Polemica sulle aperture domenicali, Puglisi getta acqua sul fuoco ma ribadisce: «Siamo città turistica, non posso obbligare alla chiusura»

Polemica sulle aperture domenicali, Puglisi getta acqua sul fuoco ma ribadisce: «Siamo città turistica, non posso obbligare alla chiusura»

Polemica sulle aperture domenicali, Puglisi getta acqua sul fuoco ma ribadisce: «Siamo città turistica, non posso obbligare alla chiusura»

lunedì 24 Maggio 2010 - 14:21

I sindacati avevano criticato duramente il provvedimento dell’assessore al Commercio, ma si erano assentati al confronto chiesto dallo stesso Puglisi

Negozi aperti tutte le domeniche e i giorni festivi, con qualche eccezione, da ieri fino al 30 novembre. L’ordinanza firmata dall’assessore al Commercio, Giuseppe Puglisi, ha aperto nuovamente il dibattito, con i sindacati in prima fila a chiedere di rivedere il provvedimento revocando, addirittura, l’ordinanza. Sindacati che però, risulta, si sono assentati al confronto sul tema convocato dallo stesso Puglisi per il 13 maggio. Quel giorno stesso all’assessorato al Commercio è giunta una nota con cui Cgil, Cisl e Uil comunicavano la propria assenza per «importanti ed improcrastinabili impegni di categoria» e nella quale si segnalava «il disappunto raccolto tra i lavoratori in merito alla recente determina circa l’apertura nella giornata del 1. maggio». Per quel giorno, infatti, l’assessore Puglisi aveva disposto l’apertura facoltativa per mezza giornata del settore alimentare (chiusura totale per gli altri).

Il 16 maggio la nuova ordinanza (che riportiamo tra gli approfondimenti), nella quale si prevede che «i titolari delle attività commerciali con dipendenti che si avvarranno della facoltà di apertura in deroga, dovranno comunicare al dipartimento Commercio Industria e Artigianato del Comune, quale piano di lavoro utilizzeranno per il personale che sarà impegnato nelle giornate festive, e quali strumenti, fra quelli previsti nel Contratto di lavoro di categoria e dalla normativa di riferimento, opereranno per garantirgli ogni diritto e spettanza». Ma ai sindacati tutto ciò non è bastato, che si sono “ribellati” sia pubblicamente, sia scrivendo nuovamente a Puglisi, chiedendo conto degli «effettivi controlli della Polizia annonaria». In realtà non è la Polizia annonaria ad avere le competenze necessarie per effettuare i controlli bensì l’Ispettorato del lavoro, ma non è questo il punto.
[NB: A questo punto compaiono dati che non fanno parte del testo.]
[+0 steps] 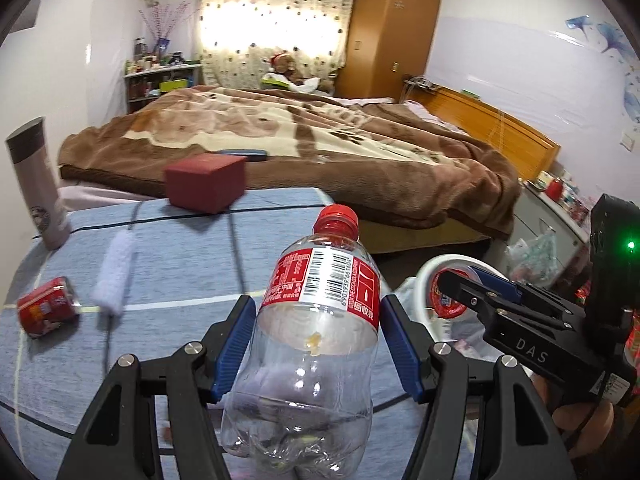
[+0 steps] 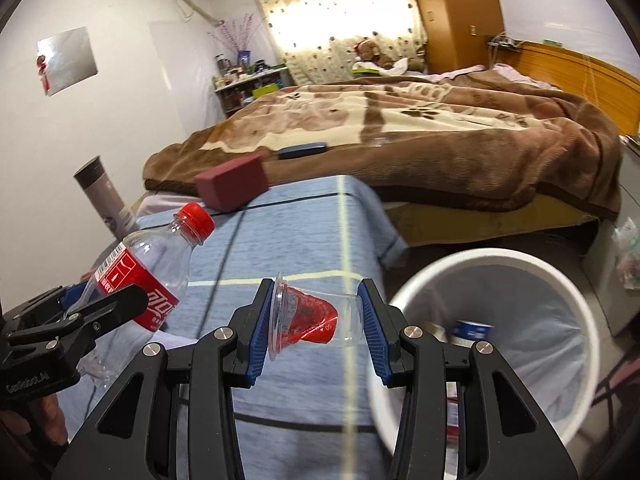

«Cosa si vuole fare di questa città?», è il quesito che si pone, oggi, Puglisi. Un quesito che parte da un presupposto: «Come richiesto dal consiglio comunale il 18 dicembre 2008, siamo una città a “prevalente economia turistica” e, per questo, gli esercenti possono derogare agli ordinari orari di apertura e chiusura degli esercizi commerciali. Questo avviene da anni a pochi passi da noi, a Villafranca, a Milazzo, a Barcellona, a Taormina o, andando più lontano, a Catania. Bisogna tenere conto del fatto che noi diamo una facoltà agli esercenti, essendo città turistica io non posso obbligare alla chiusura, diventerei io il fuorilegge. E’ chiaro che nostro compito è fare di tutto affinché vengano tutelati i lavoratori, ma ai sindacati, con i quali ho un ottimo rapporto e per questo continuerò a confrontarmi con loro, dico: denuncino il lavoro nero. Si tenga conto pure del fatto che il Comune ha già perso due ricorsi, presentati dal Centro commerciale Tremestieri e della Coin per due episodi di chiusura obbligata derivante da una nostra ordinanza, e che importanti esercizi commerciali della città hanno già scritto al Comune dicendo che senza l’apertura facoltativa andranno via da Messina, per trasferirsi magari a Milazzo o a Catania. E generando una perdita di posti di lavoro che questa città non si può certo permettere».